Which Quarterbacks Saw Their Stock Rise the Most in 2025?
Published on: April 14, 2026
Updated on: April 14, 2026
Category: Advice & Tips

Heading into the 2025 NFL season, the quarterback conversation was dominated by four men. The AFC’s supposed ‘Big Four.’
Patrick Mahomes had reached at least the AFC Championship game in all seven of his seasons as a starter in Kansas City, converting those deep January runs into five Super Bowl appearances—including the last three on the spin—winning three of them. Baltimore’s Lamar Jackson was a two-time MVP winner and redefined the very definition of dual threat. Bengal Joe Burrow led the entire league in both passing yards and touchdowns in 2024, while Buffalo’s Josh Allen was the reigning MVP.
Then, 2025 happened.
‘Big Four’ No More?
Mahomes and the Chiefs started 0-2 before capitulating to 6-11 and missing the playoffs for the first time since the mercurial QB was drafted out of Texas Tech. Jackson struggled with fitness issues all year, looking a shadow of his former self as the Ravens also missed out on the playoffs.

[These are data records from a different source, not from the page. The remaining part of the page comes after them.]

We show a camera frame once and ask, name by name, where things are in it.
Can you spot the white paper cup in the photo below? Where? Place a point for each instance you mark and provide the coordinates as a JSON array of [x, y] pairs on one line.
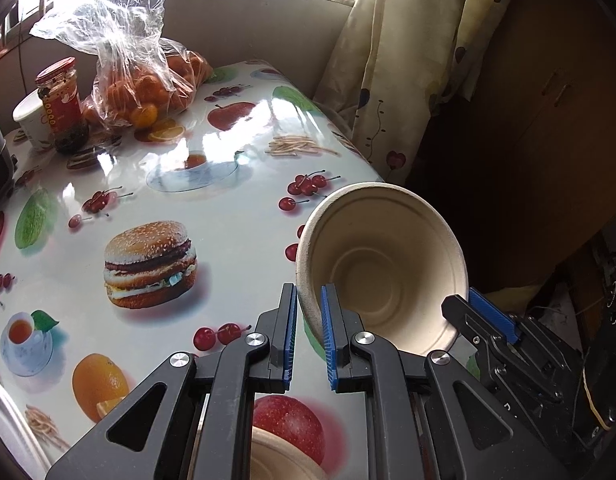
[[32, 120]]

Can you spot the cream patterned curtain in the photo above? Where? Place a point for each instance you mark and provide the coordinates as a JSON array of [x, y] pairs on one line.
[[398, 60]]

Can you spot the plastic bag of oranges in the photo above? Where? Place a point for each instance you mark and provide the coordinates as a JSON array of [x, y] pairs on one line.
[[132, 90]]

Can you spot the white paper plate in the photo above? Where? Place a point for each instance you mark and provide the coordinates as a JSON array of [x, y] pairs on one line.
[[7, 430]]

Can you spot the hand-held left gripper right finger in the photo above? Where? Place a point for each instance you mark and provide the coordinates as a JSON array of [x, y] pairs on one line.
[[329, 340]]

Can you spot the red label glass jar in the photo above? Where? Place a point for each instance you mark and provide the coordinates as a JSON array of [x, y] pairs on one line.
[[62, 105]]

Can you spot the beige paper bowl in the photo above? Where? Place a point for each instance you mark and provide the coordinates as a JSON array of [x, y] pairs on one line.
[[388, 260], [283, 460]]

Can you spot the wooden cabinet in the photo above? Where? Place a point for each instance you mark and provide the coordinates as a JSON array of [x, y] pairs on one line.
[[563, 110]]

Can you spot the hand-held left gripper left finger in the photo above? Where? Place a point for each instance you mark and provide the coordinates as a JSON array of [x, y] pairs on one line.
[[289, 340]]

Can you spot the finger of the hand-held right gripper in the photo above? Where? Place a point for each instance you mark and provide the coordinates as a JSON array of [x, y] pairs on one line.
[[493, 310]]

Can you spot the fruit print tablecloth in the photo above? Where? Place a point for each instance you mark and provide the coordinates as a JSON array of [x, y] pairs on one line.
[[212, 200]]

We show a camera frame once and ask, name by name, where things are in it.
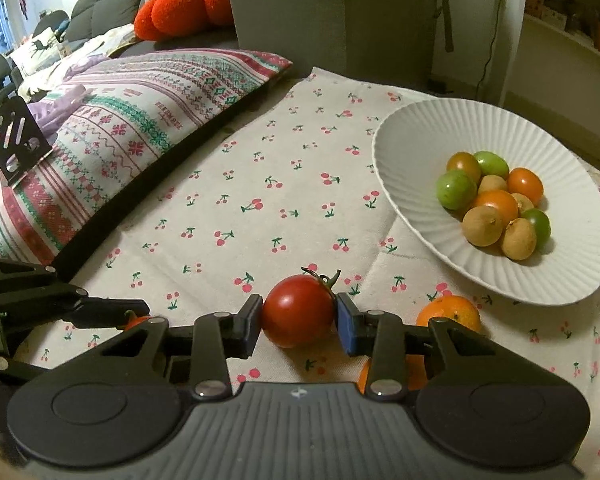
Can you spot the brown longan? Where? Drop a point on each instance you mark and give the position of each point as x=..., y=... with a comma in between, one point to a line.
x=492, y=185
x=524, y=202
x=519, y=240
x=481, y=227

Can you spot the knitted plush toy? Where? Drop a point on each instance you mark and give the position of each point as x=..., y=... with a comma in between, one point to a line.
x=180, y=5

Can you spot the cherry print tablecloth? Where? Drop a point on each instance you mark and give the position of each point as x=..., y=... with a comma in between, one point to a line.
x=280, y=160

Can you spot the grey sofa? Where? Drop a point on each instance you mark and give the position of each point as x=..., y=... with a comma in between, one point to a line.
x=330, y=25

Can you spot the mandarin orange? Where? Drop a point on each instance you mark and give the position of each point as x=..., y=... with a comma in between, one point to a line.
x=450, y=312
x=414, y=372

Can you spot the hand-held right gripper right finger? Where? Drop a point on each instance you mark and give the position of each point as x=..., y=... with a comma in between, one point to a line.
x=346, y=327

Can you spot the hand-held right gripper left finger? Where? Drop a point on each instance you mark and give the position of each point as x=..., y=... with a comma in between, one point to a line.
x=254, y=327

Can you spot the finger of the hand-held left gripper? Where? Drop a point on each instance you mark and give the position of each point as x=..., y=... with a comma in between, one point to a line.
x=2, y=367
x=110, y=311

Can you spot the black metal stand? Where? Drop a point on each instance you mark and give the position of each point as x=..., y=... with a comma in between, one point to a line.
x=15, y=135

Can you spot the red tomato with stem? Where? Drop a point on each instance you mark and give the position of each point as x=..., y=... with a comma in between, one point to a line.
x=297, y=310

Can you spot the red green patterned blanket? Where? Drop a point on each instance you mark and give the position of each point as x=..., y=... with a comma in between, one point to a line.
x=130, y=125

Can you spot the white ribbed plate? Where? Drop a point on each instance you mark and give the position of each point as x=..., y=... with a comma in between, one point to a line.
x=420, y=140

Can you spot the patterned box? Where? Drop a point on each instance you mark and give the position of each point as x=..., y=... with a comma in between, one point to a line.
x=547, y=10

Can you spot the deer print cushion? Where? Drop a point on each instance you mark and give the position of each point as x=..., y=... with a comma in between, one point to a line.
x=37, y=52

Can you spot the orange cherry tomato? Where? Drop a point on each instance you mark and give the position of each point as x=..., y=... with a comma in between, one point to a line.
x=495, y=205
x=139, y=321
x=526, y=182

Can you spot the brown green tomato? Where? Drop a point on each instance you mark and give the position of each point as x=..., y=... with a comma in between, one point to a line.
x=462, y=164

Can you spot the white shelf unit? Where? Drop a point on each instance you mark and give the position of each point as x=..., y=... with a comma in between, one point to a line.
x=512, y=60

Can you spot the purple cloth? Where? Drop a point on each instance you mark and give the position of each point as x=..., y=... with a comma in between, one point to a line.
x=75, y=95

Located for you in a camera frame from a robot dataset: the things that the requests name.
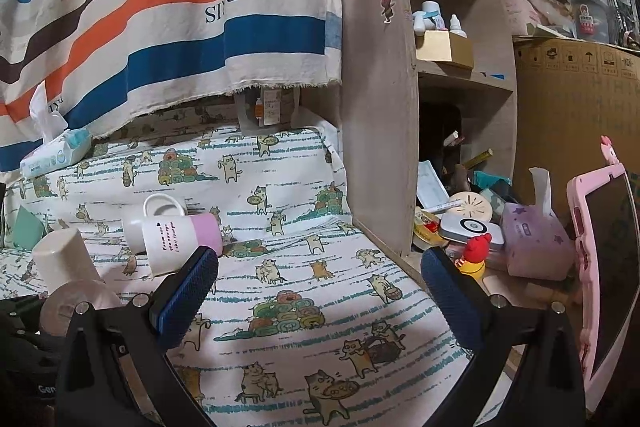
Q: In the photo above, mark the small white dropper bottle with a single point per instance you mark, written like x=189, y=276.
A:
x=457, y=27

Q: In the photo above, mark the green paper piece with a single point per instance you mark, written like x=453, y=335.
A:
x=27, y=232

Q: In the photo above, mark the clear packet with label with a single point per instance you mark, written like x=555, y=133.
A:
x=270, y=107

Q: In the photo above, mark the red and yellow figurine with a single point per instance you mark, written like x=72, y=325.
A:
x=476, y=254

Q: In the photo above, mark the cartoon sticker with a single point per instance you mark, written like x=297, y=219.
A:
x=387, y=6

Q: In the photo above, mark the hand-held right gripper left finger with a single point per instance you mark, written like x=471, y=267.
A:
x=192, y=289

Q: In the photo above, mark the white paper packet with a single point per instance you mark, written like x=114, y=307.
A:
x=431, y=184

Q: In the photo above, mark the yellow box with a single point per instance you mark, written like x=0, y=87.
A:
x=442, y=49

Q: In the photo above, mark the white and blue bottle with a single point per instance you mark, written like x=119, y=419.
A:
x=429, y=18

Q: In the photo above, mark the striped cloth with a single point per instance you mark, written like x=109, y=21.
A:
x=150, y=7

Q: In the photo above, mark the pink tissue pack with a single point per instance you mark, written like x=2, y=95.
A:
x=530, y=237

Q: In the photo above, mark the wooden shelf unit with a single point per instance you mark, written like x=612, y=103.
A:
x=380, y=107

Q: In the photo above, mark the cat printed tablecloth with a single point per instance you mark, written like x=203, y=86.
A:
x=300, y=257

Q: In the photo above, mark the grey plastic jar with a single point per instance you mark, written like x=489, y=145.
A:
x=587, y=14

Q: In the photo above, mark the wet wipes pack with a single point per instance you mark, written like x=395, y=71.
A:
x=55, y=152

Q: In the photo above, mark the round beige lid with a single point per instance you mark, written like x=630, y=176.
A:
x=470, y=204

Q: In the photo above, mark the cream plastic cup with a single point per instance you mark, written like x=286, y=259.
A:
x=62, y=259

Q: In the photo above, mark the tablet in pink case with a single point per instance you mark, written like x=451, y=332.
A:
x=610, y=257

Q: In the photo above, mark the white and pink cup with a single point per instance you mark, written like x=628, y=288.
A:
x=170, y=237

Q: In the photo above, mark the clear plastic container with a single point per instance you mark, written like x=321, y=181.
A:
x=624, y=12

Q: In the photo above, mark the cardboard box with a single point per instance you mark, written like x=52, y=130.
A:
x=565, y=107

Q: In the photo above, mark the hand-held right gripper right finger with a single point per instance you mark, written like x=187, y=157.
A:
x=450, y=302

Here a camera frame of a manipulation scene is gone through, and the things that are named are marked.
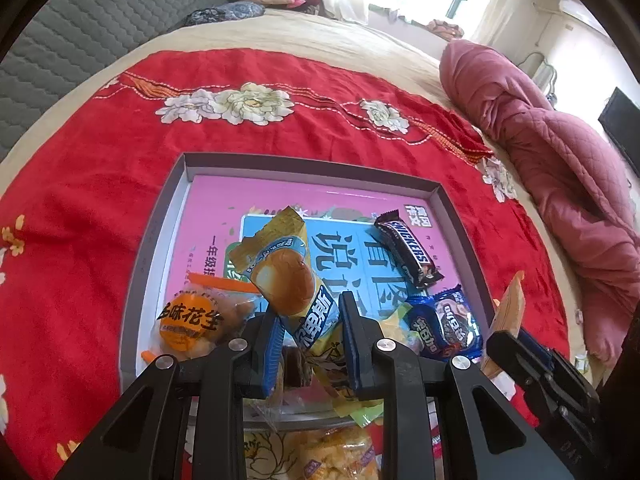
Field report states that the small pink cloth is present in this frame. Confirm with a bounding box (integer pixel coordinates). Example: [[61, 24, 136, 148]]
[[425, 19, 464, 41]]

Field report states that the white air conditioner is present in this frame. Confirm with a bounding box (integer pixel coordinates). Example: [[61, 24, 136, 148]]
[[556, 0, 612, 34]]

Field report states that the blue cookie packet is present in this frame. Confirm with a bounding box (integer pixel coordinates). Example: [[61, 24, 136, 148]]
[[404, 285, 484, 364]]

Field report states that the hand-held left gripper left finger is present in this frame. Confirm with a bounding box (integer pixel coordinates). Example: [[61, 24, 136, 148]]
[[55, 310, 287, 480]]

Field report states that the grey quilted headboard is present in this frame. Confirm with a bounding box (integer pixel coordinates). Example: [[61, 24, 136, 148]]
[[0, 0, 237, 162]]

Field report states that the pink book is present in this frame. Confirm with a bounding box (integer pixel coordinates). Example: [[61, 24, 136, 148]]
[[172, 175, 472, 413]]

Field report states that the pink quilt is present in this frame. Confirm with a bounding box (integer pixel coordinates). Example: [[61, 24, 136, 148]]
[[439, 39, 640, 367]]

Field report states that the beige orange snack packet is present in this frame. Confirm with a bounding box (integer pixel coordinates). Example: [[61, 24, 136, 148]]
[[481, 270, 527, 382]]

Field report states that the dark floral cloth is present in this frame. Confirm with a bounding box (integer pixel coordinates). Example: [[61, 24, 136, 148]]
[[184, 2, 267, 27]]

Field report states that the brown chocolate bar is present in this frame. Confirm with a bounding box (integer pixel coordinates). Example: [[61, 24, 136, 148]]
[[374, 211, 445, 290]]

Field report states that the orange label peanut packet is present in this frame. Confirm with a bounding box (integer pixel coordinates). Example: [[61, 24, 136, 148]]
[[142, 272, 267, 362]]

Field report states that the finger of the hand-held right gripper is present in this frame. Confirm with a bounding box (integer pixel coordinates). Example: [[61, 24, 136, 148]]
[[519, 329, 602, 428], [486, 329, 593, 480]]

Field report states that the white metal rack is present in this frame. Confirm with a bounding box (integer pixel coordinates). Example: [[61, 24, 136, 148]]
[[520, 52, 559, 107]]

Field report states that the clear packet brown cake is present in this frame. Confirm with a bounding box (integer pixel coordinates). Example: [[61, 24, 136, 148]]
[[280, 345, 317, 391]]

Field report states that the grey cardboard box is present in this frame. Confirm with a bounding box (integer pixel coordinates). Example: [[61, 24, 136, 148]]
[[119, 152, 501, 434]]

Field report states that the orange puffed snack packet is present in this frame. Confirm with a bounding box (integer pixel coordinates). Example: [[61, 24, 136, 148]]
[[284, 425, 384, 480]]

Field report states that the red floral blanket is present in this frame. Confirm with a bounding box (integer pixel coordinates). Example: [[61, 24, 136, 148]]
[[0, 49, 572, 480]]

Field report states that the yellow bread packet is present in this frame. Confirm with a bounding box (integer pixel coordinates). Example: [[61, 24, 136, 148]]
[[229, 206, 387, 429]]

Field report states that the black television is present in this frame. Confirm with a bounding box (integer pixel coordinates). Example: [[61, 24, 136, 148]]
[[597, 87, 640, 177]]

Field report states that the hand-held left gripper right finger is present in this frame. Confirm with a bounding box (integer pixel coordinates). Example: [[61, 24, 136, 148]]
[[338, 292, 576, 480]]

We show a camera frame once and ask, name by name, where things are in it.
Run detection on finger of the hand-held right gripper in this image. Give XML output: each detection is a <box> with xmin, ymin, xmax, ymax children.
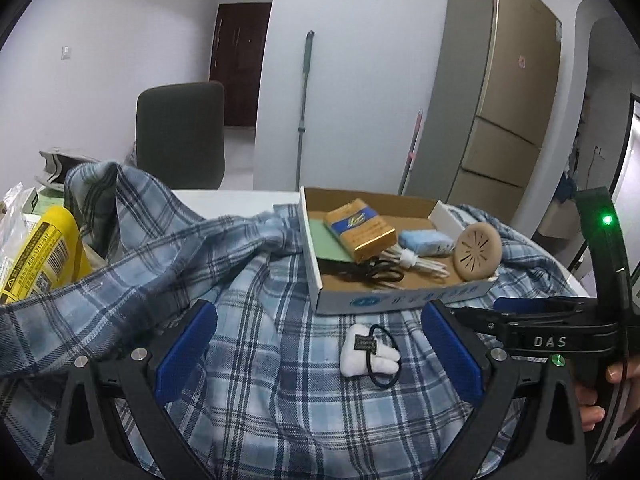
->
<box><xmin>492</xmin><ymin>296</ymin><xmax>598</xmax><ymax>313</ymax></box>
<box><xmin>450</xmin><ymin>306</ymin><xmax>601</xmax><ymax>335</ymax></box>

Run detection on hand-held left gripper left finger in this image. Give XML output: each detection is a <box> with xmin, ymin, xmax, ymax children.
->
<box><xmin>50</xmin><ymin>299</ymin><xmax>221</xmax><ymax>480</ymax></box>

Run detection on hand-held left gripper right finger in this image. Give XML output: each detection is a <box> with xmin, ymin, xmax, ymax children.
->
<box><xmin>420</xmin><ymin>300</ymin><xmax>588</xmax><ymax>480</ymax></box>

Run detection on round tan slotted disc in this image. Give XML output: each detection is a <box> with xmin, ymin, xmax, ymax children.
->
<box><xmin>452</xmin><ymin>222</ymin><xmax>503</xmax><ymax>282</ymax></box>

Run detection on white plush hair tie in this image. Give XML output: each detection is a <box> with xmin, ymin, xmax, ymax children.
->
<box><xmin>340</xmin><ymin>322</ymin><xmax>403</xmax><ymax>389</ymax></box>

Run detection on light blue tissue packet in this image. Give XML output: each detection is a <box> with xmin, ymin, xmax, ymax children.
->
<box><xmin>397</xmin><ymin>230</ymin><xmax>455</xmax><ymax>257</ymax></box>

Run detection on blue and gold packet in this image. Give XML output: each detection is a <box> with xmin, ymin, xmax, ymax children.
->
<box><xmin>322</xmin><ymin>199</ymin><xmax>398</xmax><ymax>264</ymax></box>

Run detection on pale green card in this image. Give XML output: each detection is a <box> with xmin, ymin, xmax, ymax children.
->
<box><xmin>306</xmin><ymin>217</ymin><xmax>356</xmax><ymax>263</ymax></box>

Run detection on person's right hand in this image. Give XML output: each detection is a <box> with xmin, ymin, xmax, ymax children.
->
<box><xmin>575</xmin><ymin>360</ymin><xmax>640</xmax><ymax>431</ymax></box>

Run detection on brown cardboard carton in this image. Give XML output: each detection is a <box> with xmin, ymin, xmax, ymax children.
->
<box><xmin>537</xmin><ymin>200</ymin><xmax>581</xmax><ymax>238</ymax></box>

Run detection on blue plaid shirt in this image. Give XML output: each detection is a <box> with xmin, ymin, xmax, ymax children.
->
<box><xmin>0</xmin><ymin>160</ymin><xmax>583</xmax><ymax>480</ymax></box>

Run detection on black scissors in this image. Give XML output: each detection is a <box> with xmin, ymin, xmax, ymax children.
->
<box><xmin>320</xmin><ymin>257</ymin><xmax>406</xmax><ymax>286</ymax></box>

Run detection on yellow bottle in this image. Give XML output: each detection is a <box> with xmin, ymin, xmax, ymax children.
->
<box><xmin>0</xmin><ymin>205</ymin><xmax>93</xmax><ymax>306</ymax></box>

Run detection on pale green box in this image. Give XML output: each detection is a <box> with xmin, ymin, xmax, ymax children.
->
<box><xmin>22</xmin><ymin>187</ymin><xmax>68</xmax><ymax>216</ymax></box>

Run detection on gold refrigerator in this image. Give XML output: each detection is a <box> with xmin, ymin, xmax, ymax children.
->
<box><xmin>406</xmin><ymin>0</ymin><xmax>562</xmax><ymax>233</ymax></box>

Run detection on clear plastic bag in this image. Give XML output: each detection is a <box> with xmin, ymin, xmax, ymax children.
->
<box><xmin>0</xmin><ymin>182</ymin><xmax>41</xmax><ymax>271</ymax></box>

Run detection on dark grey chair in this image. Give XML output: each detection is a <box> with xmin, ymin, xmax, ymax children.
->
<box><xmin>136</xmin><ymin>80</ymin><xmax>226</xmax><ymax>191</ymax></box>

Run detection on torn cardboard box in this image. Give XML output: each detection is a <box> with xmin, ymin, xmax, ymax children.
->
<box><xmin>35</xmin><ymin>147</ymin><xmax>101</xmax><ymax>191</ymax></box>

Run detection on dark wooden door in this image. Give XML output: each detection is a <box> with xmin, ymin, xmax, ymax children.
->
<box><xmin>209</xmin><ymin>2</ymin><xmax>273</xmax><ymax>128</ymax></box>

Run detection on white coiled cable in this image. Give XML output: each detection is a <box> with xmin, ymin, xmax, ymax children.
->
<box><xmin>380</xmin><ymin>246</ymin><xmax>451</xmax><ymax>281</ymax></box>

Burrow, as ever, spent much of the campaign on the treatment table. He was out for over half the season as Cincy also missed the postseason for the third straight year. In fact, Allen was the only one of the four who did make it to the playoffs, but he didn’t cover himself in glory when the pressure was on. The reigning MVP turned the ball over no fewer than four times in the Divisional Round defeat to the Broncos, allowing his best chance at lifting the Lombardi to fall through his fingers.
But while these four were floundering, leaving fans wondering if the NFL was on the brink of a new era, three more quarterbacks managed to rise to the occasion, elevating their stock and proving to the world that they do indeed belong in the conversation when it comes to the league’s elite.
Drake Maye
Let’s start with the absurdity. A 22-year-old second-year quarterback simultaneously leading the NFL in completion percentage (72.0%), yards per attempt (8.93), EPA/play, QBR, and passer rating (113.5). All five. At the same time. In his first full season as a starter. For context: even the greatest quarterback who ever wore a Patriots jersey, Tom Brady, never achieved that quintet in a single season.
That was Drake Maye’s 2025.
New England went 4-13 in each of the two campaigns preceding last term, and the rebuild felt like purgatory. Then they found their guy, and suddenly it’s 4,394 yards, 31 touchdowns, 8 interceptions, and a 14-3 record that ended in a first AFC East title since Brady left Foxborough, plus a Super Bowl appearance. The machine works when the quarterback is generational, and Maye is that guy.
He’s locked into his rookie deal through 2027. Elite production at cost-controlled money is the most valuable asset in the entire NFL. It’s worth more than most franchises’ entire rosters. While other teams are restructuring contracts to survive, New England is building around a 22-year-old who already plays like a ten-year veteran, and online betting sites now know exactly what he brings to the table.
The early 2026 NFL lines at Bovada currently list Maye and the Patriots as a +1600 shot to leave SoFi Stadium with the Lombardi for a record-breaking seventh time next February. The Big Four’s absence opened the door for Maye once before. Will they do it again next season?
Sam Darnold
You know the speech. The one every GM gives when a young quarterback is struggling—the cautionary tale about evaluation gone wrong, about investing a top-10 pick in a guy who can’t process fast enough. That cautionary tale had a name for half a decade: Sam Darnold. Jets dysfunction. Panthers disaster. San Francisco placeholder. Then the Vikings—who’d given him a genuine shot after a 14-win season—looked at what they had and decided J.J. McCarthy was the answer instead. They let Darnold walk.
Seattle signed him when the league had written his obituary. The Seahawks proceeded to go 14-3. Darnold threw for 4,048 yards and 35 touchdowns, engineered a comeback from 16 points down in the fourth quarter against the Rams, threw for 374 yards and three touchdowns in the NFC Championship, and then—28 years old, six years after everyone said he’d never be good enough—hoisted the Lombardi Trophy at Super Bowl LX. The first quarterback from the 2018 draft class to win it all. Not Baker Mayfield. Not Josh Allen. Sam Darnold.